On transportation, the budget would keep the stagnant status quo in place, including the heavy pro-highway bias. Highway funding would stay at $41 billion, and transit funding at $8.6 billion. Amtrak operating subsidies would go down from $340 million to $250 million, though a House Republican effort to cut Amtrak’s capital budget did not succeed. Our larger transportation infrastructure deficit would remain unaddressed.

The Transportation Investment Generating Economic Recovery (TIGER) competitive grant program would be cut from $600 million to $500 million. Created in the 2009 stimulus package, TIGER lends itself to smart growth investment by, for example, favoring transportation projects linked to dense, affordable housing. Republicans don’t like it and tried to cut it more. In fact, the appropriation could be seen as a good thing, since it shows that Republicans may be grudgingly reconciling themselves to its permanent existence.

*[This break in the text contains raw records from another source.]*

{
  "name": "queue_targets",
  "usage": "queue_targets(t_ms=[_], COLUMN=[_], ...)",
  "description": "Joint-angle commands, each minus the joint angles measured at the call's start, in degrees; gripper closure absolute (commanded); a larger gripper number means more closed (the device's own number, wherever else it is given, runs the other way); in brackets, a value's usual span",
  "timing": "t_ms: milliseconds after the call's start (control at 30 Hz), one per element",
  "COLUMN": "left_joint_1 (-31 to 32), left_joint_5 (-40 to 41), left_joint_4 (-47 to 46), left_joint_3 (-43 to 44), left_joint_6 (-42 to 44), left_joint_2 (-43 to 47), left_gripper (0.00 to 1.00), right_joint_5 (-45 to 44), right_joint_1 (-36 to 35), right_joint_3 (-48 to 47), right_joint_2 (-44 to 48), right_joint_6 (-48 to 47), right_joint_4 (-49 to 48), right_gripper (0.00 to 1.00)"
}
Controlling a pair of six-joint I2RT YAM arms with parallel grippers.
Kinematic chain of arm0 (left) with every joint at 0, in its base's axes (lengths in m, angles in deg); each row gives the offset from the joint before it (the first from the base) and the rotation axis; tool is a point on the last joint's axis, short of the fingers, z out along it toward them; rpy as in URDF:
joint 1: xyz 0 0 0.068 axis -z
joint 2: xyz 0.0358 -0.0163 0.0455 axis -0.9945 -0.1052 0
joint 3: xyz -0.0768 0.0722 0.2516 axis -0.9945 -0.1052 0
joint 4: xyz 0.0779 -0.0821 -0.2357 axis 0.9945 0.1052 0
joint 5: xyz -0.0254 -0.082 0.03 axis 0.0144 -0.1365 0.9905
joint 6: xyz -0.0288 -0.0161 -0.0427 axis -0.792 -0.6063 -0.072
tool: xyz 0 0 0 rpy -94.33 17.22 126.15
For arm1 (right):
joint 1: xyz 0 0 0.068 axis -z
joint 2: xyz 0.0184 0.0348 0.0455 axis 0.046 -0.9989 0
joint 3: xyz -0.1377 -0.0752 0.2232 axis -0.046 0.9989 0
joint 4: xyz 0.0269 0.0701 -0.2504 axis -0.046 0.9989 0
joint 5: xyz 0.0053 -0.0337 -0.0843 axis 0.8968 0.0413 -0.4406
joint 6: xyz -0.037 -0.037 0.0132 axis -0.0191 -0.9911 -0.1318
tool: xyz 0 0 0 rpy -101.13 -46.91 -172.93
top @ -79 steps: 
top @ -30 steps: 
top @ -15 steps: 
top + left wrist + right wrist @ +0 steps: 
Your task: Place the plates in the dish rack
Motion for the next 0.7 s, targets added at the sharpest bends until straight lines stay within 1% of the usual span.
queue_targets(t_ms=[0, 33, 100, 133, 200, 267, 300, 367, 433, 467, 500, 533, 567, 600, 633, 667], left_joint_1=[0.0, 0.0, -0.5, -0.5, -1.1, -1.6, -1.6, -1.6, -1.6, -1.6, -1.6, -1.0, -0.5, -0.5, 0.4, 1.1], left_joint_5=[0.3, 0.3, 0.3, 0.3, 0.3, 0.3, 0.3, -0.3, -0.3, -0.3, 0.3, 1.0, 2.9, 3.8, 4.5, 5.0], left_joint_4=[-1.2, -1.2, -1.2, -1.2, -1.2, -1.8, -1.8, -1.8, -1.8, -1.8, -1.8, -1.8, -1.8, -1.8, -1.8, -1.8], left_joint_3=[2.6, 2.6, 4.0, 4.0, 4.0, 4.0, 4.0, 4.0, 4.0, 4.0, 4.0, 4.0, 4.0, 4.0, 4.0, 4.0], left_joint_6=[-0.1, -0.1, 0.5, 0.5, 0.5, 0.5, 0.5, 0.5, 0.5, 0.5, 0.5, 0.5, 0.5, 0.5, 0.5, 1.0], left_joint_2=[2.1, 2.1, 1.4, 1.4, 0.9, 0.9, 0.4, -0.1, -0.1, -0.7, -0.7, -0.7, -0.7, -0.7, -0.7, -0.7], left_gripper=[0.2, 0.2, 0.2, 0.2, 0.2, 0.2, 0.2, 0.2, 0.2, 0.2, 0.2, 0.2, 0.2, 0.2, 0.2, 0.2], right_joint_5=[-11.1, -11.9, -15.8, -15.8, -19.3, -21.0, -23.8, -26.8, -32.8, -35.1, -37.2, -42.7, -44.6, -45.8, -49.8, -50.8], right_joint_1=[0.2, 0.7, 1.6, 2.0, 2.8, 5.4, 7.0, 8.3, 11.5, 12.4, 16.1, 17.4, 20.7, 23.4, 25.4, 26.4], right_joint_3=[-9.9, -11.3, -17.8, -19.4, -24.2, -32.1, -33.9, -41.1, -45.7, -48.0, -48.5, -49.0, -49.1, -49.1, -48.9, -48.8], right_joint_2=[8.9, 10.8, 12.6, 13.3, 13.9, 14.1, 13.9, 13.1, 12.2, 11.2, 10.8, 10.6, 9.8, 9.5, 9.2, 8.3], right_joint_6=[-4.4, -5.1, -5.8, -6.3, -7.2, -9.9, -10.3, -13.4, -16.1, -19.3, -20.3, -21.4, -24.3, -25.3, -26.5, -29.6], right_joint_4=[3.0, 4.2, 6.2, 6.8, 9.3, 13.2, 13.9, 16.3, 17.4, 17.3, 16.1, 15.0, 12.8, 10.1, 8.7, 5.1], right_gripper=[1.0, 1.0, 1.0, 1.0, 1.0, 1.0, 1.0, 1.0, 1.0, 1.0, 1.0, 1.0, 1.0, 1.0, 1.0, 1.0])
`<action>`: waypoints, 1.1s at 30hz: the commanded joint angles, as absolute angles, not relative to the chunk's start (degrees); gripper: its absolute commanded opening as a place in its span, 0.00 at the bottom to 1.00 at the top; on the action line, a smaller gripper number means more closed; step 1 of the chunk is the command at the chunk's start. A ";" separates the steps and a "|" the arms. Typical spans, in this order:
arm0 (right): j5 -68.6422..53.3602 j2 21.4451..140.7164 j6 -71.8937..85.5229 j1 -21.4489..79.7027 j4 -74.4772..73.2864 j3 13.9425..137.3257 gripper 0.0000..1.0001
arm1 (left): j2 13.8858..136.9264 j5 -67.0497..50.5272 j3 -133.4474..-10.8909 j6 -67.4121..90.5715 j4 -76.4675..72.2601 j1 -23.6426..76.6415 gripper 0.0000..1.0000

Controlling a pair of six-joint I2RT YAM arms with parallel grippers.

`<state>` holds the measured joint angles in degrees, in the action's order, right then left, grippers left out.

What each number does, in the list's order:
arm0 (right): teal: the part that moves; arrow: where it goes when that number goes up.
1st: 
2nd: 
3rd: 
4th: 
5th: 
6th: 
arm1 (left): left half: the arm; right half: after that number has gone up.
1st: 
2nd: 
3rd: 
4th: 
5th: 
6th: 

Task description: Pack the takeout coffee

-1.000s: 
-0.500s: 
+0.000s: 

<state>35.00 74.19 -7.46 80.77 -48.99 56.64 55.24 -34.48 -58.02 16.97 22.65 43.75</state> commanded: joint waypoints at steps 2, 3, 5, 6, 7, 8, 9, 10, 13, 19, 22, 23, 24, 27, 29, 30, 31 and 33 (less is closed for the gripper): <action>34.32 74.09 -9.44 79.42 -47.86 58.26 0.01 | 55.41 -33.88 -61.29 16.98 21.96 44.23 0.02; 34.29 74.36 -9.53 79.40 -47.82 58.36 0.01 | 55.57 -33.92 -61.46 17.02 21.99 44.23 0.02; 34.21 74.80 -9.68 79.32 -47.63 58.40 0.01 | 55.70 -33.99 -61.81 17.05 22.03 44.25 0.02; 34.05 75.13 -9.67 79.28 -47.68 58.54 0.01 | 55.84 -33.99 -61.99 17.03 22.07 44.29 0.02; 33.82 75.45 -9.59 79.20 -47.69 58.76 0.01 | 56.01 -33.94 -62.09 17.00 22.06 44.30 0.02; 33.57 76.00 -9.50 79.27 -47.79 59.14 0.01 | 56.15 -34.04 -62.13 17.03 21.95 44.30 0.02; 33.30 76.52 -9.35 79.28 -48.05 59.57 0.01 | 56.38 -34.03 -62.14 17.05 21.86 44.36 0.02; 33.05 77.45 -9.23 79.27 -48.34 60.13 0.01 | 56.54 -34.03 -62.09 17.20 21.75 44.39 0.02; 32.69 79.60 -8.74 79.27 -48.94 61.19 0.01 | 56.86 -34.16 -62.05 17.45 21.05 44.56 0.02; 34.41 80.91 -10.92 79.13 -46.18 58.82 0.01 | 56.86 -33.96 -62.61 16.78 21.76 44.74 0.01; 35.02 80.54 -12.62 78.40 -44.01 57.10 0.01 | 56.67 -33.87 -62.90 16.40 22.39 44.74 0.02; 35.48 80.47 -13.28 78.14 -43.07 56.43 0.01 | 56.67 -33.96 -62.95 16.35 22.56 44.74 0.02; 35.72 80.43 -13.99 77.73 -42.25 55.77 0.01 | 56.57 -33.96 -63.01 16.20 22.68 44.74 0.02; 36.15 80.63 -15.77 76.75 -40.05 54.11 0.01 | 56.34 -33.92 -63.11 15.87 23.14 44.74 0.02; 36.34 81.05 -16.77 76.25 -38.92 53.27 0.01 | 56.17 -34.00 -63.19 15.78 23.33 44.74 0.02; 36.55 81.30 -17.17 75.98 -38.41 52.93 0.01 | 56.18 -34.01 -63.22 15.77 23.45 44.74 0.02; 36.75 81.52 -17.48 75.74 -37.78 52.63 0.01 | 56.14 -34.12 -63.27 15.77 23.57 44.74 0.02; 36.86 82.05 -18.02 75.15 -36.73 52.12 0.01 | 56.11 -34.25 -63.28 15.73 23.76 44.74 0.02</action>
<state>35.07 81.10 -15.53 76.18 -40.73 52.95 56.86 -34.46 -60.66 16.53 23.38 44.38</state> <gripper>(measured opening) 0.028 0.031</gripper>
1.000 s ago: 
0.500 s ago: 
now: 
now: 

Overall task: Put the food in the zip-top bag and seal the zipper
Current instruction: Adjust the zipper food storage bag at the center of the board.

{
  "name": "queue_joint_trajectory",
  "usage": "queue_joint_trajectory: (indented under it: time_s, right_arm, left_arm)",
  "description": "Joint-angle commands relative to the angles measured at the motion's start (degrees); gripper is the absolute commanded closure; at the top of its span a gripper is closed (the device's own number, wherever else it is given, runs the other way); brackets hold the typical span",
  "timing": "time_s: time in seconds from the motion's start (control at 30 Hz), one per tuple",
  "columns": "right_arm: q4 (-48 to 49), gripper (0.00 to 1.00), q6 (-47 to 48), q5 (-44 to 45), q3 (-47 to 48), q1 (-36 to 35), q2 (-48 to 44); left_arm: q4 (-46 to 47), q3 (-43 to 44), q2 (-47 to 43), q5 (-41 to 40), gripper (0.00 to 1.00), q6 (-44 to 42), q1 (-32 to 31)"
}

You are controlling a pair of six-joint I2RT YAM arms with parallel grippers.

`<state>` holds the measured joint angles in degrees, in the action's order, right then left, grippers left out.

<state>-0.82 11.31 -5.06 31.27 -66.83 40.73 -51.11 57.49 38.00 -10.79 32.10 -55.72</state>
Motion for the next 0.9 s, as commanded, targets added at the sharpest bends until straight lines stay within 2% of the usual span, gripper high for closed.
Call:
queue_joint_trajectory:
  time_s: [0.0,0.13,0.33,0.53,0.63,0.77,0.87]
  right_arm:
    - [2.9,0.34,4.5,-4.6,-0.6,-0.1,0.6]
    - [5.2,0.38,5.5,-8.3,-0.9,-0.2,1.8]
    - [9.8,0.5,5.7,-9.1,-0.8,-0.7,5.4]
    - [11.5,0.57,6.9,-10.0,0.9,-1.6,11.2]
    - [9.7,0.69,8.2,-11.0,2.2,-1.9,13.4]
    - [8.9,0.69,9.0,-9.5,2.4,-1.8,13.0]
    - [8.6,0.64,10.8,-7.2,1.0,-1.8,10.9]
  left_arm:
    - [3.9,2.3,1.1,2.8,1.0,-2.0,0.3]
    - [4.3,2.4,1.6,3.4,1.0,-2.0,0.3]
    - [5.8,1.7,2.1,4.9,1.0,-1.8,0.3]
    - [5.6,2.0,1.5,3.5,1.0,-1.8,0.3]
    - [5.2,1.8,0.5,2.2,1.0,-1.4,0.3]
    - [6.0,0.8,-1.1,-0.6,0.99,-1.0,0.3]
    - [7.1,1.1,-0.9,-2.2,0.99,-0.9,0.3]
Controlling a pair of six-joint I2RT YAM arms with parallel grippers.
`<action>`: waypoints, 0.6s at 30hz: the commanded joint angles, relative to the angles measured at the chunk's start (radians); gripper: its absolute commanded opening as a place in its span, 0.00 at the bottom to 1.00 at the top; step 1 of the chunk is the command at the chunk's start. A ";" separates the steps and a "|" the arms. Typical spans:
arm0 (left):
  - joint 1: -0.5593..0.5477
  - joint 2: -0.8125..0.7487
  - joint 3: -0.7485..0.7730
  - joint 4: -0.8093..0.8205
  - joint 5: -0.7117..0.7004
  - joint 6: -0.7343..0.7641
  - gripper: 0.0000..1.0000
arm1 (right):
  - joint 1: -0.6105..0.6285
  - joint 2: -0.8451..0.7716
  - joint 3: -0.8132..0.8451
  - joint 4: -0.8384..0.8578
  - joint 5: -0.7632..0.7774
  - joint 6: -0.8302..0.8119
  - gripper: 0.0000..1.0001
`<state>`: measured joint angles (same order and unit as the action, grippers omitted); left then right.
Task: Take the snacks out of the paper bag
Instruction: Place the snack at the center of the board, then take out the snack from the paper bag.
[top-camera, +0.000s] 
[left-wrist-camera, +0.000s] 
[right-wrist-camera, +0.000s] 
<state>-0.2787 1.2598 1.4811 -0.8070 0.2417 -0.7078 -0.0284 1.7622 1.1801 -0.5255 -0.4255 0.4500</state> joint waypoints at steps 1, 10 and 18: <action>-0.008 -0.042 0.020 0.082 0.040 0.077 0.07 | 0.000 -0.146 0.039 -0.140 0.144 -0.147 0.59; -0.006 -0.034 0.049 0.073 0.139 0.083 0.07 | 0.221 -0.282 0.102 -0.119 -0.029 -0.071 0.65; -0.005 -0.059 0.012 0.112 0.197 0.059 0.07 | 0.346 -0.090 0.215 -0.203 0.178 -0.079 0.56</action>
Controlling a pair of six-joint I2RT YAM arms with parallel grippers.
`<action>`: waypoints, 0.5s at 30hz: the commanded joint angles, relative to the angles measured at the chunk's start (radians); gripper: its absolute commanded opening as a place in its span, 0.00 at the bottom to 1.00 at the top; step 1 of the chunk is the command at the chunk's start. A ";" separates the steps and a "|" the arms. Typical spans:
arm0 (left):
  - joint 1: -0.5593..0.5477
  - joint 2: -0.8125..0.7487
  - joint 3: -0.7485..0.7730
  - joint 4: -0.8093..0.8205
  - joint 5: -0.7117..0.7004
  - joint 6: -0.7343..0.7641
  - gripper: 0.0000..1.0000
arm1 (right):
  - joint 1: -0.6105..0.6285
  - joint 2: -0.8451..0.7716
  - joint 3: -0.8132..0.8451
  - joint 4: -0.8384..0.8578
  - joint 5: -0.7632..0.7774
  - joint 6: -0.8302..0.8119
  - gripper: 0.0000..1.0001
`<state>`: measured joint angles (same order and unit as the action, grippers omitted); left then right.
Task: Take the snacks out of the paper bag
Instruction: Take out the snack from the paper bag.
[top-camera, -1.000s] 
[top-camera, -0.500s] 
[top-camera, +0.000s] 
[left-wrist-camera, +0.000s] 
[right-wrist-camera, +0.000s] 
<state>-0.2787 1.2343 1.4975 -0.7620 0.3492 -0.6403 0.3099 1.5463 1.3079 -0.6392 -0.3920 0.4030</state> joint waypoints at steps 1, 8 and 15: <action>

The most troubling aspect of the budget bill isn’t what it contains but what it doesn’t contain, which is any favors to Democrats from Republicans. Democrats control the White House and the Senate, and were needed to provide votes in the House because right-wing Republicans wouldn’t vote for a budget that didn’t attempt to wrest from Obama the authority to enforce immigration laws. And yet they gave Republicans major concessions, like undermining financial reform and campaign-finance reform, in exchange for nothing. All Democrats get is that the  government will keep operating at more or less current levels. This isn’t compromise, it’s extortion. And it’s a bad sign of what we can expect next year, when Democrats will be negotiating from an even weaker position.